The study, which examines trends in the M.& A. sector, predicts that the current down cycle in deal activity could turn around in the second half of this year, tracking the expected upward growth in the world’s gross domestic product.
Deal activity is very closely related to economic growth. When people are feeling confident and money is available, deal volumes jump. Conversely, when the economy is on the downswing and money is tight, deal activity craters.
Deal volume as a percentage of G.D.P. peaked at the top of the last two economic bubbles: the dotcom bubble in 2000 at about 11 percent and the credit bubble in 2007 at about 8 percent.
Deal activity fell to nearly 4 percent in 2008 and continued to fall in the first half of 2009.
The study found that during the downturn in deals that followed the dotcom bust, M.& A. activity contracted for approximately eight quarters before it rebounded.

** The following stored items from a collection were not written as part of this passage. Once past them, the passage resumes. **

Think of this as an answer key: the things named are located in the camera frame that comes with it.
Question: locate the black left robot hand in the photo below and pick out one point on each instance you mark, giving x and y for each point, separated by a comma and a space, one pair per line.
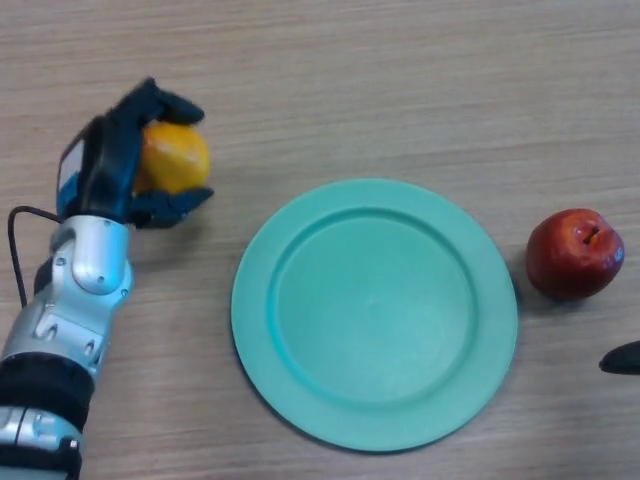
107, 165

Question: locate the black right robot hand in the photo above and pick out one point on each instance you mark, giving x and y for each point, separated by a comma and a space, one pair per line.
622, 359

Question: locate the yellow pear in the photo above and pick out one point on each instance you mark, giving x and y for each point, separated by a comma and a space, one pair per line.
177, 157

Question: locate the green round plate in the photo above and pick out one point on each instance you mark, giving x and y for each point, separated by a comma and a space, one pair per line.
375, 320

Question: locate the red apple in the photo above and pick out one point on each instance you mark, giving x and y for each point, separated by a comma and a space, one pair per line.
570, 260

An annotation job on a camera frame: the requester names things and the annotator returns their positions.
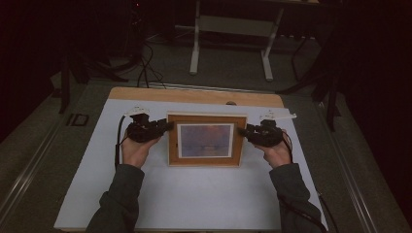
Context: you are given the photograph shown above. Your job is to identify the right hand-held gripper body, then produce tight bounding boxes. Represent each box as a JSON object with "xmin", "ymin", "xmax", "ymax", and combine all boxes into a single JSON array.
[{"xmin": 250, "ymin": 110, "xmax": 297, "ymax": 149}]

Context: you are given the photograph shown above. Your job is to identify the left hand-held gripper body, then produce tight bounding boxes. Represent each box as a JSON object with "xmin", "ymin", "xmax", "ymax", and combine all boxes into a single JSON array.
[{"xmin": 123, "ymin": 105, "xmax": 160, "ymax": 144}]

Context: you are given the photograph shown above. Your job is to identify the wooden picture frame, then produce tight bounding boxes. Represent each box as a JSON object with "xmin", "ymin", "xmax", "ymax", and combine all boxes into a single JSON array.
[{"xmin": 166, "ymin": 111, "xmax": 249, "ymax": 168}]

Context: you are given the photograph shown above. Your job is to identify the person's right hand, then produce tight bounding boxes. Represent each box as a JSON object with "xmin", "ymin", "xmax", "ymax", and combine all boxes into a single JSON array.
[{"xmin": 254, "ymin": 128, "xmax": 293, "ymax": 170}]

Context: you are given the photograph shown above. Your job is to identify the person's left hand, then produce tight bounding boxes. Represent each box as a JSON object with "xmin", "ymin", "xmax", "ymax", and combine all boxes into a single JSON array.
[{"xmin": 120, "ymin": 129, "xmax": 163, "ymax": 170}]

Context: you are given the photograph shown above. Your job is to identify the black floor socket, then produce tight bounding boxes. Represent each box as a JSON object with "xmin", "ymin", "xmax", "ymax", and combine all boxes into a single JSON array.
[{"xmin": 65, "ymin": 113, "xmax": 90, "ymax": 127}]

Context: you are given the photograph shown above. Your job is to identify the white table sheet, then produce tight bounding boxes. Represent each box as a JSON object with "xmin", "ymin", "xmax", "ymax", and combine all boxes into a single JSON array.
[{"xmin": 53, "ymin": 98, "xmax": 329, "ymax": 232}]

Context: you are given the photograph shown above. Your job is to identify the black stand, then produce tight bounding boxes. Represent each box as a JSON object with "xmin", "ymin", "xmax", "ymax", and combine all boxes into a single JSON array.
[
  {"xmin": 275, "ymin": 30, "xmax": 343, "ymax": 133},
  {"xmin": 57, "ymin": 45, "xmax": 130, "ymax": 115}
]

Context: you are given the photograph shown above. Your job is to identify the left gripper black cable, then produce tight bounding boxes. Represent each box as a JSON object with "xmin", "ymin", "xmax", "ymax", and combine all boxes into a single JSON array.
[{"xmin": 114, "ymin": 114, "xmax": 134, "ymax": 170}]

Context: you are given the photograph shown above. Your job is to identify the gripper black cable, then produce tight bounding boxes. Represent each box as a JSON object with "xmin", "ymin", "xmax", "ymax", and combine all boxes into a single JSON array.
[
  {"xmin": 114, "ymin": 114, "xmax": 134, "ymax": 170},
  {"xmin": 279, "ymin": 129, "xmax": 340, "ymax": 233}
]

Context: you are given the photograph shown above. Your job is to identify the black floor cables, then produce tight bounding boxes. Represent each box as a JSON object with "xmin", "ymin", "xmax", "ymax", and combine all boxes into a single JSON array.
[{"xmin": 135, "ymin": 41, "xmax": 168, "ymax": 90}]

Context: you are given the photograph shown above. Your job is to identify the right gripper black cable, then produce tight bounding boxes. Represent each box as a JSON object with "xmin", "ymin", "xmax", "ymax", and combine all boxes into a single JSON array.
[{"xmin": 279, "ymin": 129, "xmax": 340, "ymax": 233}]

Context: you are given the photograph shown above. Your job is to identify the metal floor rail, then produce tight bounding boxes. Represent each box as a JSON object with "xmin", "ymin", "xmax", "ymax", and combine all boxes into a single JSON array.
[
  {"xmin": 0, "ymin": 116, "xmax": 67, "ymax": 222},
  {"xmin": 314, "ymin": 99, "xmax": 381, "ymax": 233}
]

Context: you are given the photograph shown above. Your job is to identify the white metal desk frame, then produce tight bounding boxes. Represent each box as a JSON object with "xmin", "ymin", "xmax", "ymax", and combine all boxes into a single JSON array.
[{"xmin": 189, "ymin": 0, "xmax": 286, "ymax": 83}]

The credit crunch cycle has so far gone through seven quarters of contraction. As such, total activity in mergers and acquisitions could bottom out during the current quarter, the study found.
Based on their hypothesis that the pattern between M.& A. growth and G.D.P. growth will repeat itself and rebound together, Thomson Reuters and JPMorgan project that global deal activity as a percentage of G.D.P. could reach 3.6 percent in 2009, 3.7 percent in 2010 and 4.5 percent in 2011, mirroring the upturn of 2002, 2003 and 2004.

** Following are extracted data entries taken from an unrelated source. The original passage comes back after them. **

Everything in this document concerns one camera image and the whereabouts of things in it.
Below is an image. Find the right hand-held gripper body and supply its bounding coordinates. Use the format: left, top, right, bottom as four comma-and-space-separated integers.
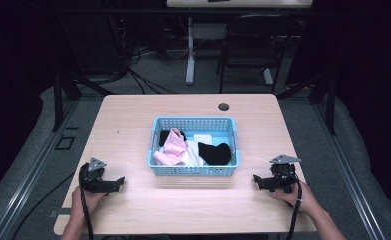
265, 154, 302, 194

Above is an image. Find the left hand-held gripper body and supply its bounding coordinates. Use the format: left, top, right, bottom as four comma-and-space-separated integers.
78, 157, 118, 195

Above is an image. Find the person's left hand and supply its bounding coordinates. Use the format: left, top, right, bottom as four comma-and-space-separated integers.
70, 185, 107, 216

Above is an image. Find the person's right hand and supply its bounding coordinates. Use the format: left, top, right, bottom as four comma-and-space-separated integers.
270, 180, 319, 215

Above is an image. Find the black sock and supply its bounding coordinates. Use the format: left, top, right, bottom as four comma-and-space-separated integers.
197, 141, 233, 167

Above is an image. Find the pink cloth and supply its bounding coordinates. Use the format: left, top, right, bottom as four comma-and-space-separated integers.
153, 127, 189, 167

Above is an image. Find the light blue plastic basket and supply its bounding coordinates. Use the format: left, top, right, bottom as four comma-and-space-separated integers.
146, 115, 242, 177

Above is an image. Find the pale folded cloth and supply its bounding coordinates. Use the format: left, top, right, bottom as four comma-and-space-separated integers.
192, 133, 214, 146

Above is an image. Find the white cloth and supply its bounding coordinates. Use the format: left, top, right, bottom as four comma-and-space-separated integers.
182, 139, 208, 167

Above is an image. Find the black metal stand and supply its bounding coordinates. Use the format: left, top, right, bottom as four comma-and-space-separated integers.
276, 68, 338, 136
50, 64, 115, 133

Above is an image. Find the black folding chair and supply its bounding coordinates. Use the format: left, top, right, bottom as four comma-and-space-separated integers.
215, 13, 300, 95

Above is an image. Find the white background desk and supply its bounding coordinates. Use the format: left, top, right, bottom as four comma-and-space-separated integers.
165, 0, 314, 86

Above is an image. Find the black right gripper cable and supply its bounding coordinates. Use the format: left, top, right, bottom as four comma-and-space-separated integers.
283, 171, 303, 240

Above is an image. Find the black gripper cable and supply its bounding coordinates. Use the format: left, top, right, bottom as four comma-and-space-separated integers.
78, 163, 95, 240
283, 171, 303, 240

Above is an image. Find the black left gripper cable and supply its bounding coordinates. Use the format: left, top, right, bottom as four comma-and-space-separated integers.
78, 163, 95, 240

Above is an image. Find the black floor cable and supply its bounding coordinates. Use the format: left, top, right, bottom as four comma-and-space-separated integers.
10, 170, 77, 240

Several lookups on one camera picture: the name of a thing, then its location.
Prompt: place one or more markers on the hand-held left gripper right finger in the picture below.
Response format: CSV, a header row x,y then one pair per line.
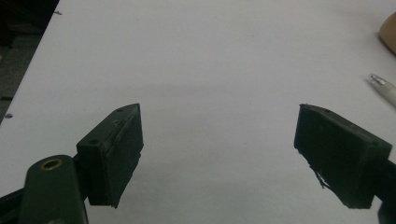
x,y
339,155

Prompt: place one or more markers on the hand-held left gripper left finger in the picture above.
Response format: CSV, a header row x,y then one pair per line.
x,y
115,155

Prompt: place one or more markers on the wooden pen holder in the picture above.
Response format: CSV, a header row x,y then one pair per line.
x,y
390,34

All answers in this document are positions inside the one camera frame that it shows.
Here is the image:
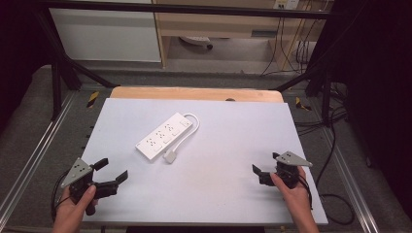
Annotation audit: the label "person's left hand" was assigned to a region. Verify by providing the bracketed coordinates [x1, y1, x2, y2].
[51, 184, 99, 229]

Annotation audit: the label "person's right hand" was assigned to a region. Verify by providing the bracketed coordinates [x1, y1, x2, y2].
[269, 166, 315, 216]

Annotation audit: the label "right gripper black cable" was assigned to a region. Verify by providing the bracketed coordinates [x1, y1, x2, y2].
[296, 175, 314, 211]

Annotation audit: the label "white power strip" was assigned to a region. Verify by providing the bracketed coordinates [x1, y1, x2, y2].
[134, 112, 194, 161]

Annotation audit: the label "yellow black tape strip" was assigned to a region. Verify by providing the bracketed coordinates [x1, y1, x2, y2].
[86, 90, 101, 110]
[294, 96, 313, 112]

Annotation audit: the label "black floor cables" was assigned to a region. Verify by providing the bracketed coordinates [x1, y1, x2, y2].
[293, 82, 357, 226]

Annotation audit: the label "grey power strip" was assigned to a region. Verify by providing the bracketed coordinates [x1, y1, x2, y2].
[179, 35, 215, 50]

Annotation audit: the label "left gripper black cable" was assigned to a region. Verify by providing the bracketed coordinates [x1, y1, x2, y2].
[50, 170, 72, 222]

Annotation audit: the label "white cabinet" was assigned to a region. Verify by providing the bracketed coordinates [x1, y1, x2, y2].
[49, 0, 162, 63]

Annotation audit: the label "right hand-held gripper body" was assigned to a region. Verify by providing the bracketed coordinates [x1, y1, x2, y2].
[259, 150, 314, 190]

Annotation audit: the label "black metal frame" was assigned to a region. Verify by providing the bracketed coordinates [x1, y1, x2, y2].
[33, 0, 334, 125]

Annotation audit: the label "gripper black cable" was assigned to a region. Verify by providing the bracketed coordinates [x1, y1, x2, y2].
[50, 170, 72, 222]
[296, 175, 314, 211]

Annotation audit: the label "white power strip cable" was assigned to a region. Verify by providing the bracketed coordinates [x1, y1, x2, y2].
[170, 113, 201, 155]

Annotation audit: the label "white power plug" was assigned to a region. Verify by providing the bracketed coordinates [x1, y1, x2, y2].
[162, 150, 178, 165]

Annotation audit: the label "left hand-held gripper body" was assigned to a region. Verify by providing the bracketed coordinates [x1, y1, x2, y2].
[60, 157, 120, 216]

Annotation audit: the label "white wall socket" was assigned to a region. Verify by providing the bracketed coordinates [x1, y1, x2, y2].
[272, 0, 301, 11]

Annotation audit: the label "hanging black and yellow cables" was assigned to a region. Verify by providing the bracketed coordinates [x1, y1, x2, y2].
[260, 17, 320, 78]

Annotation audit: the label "aluminium rail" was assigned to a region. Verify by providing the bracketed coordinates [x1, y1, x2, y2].
[319, 127, 381, 233]
[0, 91, 80, 221]

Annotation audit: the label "wooden table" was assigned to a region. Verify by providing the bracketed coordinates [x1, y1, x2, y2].
[109, 85, 286, 104]

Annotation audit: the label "black curtain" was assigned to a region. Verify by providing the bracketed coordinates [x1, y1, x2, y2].
[0, 0, 54, 134]
[328, 0, 412, 222]

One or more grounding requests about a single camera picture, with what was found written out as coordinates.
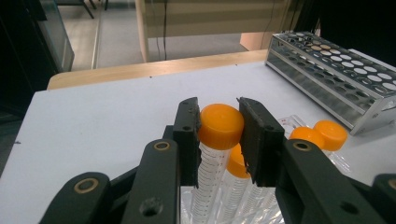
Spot black chair legs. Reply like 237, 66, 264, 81
55, 0, 110, 21

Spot clear plastic tube rack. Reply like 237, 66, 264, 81
180, 114, 353, 224

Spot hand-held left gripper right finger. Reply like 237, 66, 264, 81
236, 96, 286, 188

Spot metal tube rack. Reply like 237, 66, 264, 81
264, 30, 396, 136

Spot dark cabinet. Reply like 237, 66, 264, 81
0, 0, 76, 117

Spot black hanging cable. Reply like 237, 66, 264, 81
162, 0, 169, 61

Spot beige desk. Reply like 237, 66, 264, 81
134, 0, 313, 63

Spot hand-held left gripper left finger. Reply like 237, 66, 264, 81
172, 96, 203, 189

When the data is matched with the International Monetary Fund’s forecast for global G.D.P. growth in the same years, deal volume could reach $2.6 trillion by 2011.

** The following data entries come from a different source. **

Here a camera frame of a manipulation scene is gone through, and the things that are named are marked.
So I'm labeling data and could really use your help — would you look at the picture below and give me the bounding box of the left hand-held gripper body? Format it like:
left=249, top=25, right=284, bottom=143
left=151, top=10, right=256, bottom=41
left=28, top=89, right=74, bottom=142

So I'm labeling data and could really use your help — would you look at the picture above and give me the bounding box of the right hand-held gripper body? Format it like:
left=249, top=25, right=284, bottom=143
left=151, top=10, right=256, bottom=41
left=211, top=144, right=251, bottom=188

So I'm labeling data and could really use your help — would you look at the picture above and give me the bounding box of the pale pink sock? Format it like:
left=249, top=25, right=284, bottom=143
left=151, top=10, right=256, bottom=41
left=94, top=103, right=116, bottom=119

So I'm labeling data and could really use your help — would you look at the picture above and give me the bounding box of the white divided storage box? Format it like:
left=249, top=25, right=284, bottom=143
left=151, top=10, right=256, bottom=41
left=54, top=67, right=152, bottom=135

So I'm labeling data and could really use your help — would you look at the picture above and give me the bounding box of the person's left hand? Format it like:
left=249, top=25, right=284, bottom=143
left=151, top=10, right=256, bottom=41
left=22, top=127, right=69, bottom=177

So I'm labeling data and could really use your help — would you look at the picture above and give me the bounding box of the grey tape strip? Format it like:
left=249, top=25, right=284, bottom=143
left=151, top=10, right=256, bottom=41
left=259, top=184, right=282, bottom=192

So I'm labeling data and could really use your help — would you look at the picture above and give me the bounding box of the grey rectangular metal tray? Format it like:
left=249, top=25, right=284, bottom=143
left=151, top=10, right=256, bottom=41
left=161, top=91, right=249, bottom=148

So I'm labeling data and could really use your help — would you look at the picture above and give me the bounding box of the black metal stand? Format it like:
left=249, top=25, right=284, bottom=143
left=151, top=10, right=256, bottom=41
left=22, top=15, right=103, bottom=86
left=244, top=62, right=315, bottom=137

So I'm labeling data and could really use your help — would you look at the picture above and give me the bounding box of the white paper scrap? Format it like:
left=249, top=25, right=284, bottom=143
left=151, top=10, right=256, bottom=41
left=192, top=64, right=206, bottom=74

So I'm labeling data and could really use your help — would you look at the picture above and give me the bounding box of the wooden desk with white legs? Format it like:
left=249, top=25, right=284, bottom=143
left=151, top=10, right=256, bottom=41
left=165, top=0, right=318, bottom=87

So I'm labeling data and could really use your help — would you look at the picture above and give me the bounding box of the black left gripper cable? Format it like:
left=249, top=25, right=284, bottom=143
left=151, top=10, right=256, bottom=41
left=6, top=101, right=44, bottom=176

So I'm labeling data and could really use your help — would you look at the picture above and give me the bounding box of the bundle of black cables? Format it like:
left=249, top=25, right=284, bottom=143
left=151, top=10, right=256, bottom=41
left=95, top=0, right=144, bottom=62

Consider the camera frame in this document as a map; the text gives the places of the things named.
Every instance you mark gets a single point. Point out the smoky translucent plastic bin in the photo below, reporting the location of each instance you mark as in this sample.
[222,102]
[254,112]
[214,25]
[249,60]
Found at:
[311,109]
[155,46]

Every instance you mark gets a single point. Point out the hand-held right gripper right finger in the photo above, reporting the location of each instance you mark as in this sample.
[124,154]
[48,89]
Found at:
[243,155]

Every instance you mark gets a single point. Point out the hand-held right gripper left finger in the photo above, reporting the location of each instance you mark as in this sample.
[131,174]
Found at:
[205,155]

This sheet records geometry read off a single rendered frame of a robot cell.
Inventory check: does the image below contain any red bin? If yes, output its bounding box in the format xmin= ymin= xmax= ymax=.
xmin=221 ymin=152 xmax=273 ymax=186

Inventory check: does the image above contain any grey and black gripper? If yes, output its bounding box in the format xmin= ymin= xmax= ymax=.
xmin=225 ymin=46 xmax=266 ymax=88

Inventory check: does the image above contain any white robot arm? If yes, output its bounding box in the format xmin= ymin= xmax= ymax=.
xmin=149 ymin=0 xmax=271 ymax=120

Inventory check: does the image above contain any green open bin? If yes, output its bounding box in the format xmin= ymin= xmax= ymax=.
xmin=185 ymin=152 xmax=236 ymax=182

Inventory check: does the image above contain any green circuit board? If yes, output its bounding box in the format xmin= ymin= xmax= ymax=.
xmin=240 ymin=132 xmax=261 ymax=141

But the argument for such a spectacular recovery is based on trends seen since 1995, when the easy money policies instituted by the Federal Reserve and other central banks fueled growth and economic bubbles. A tighter monetary policy and stronger financial regulation limiting risk could return growth in the M.& A. market to levels below 2 percent that were seen during the early part of the 1990s.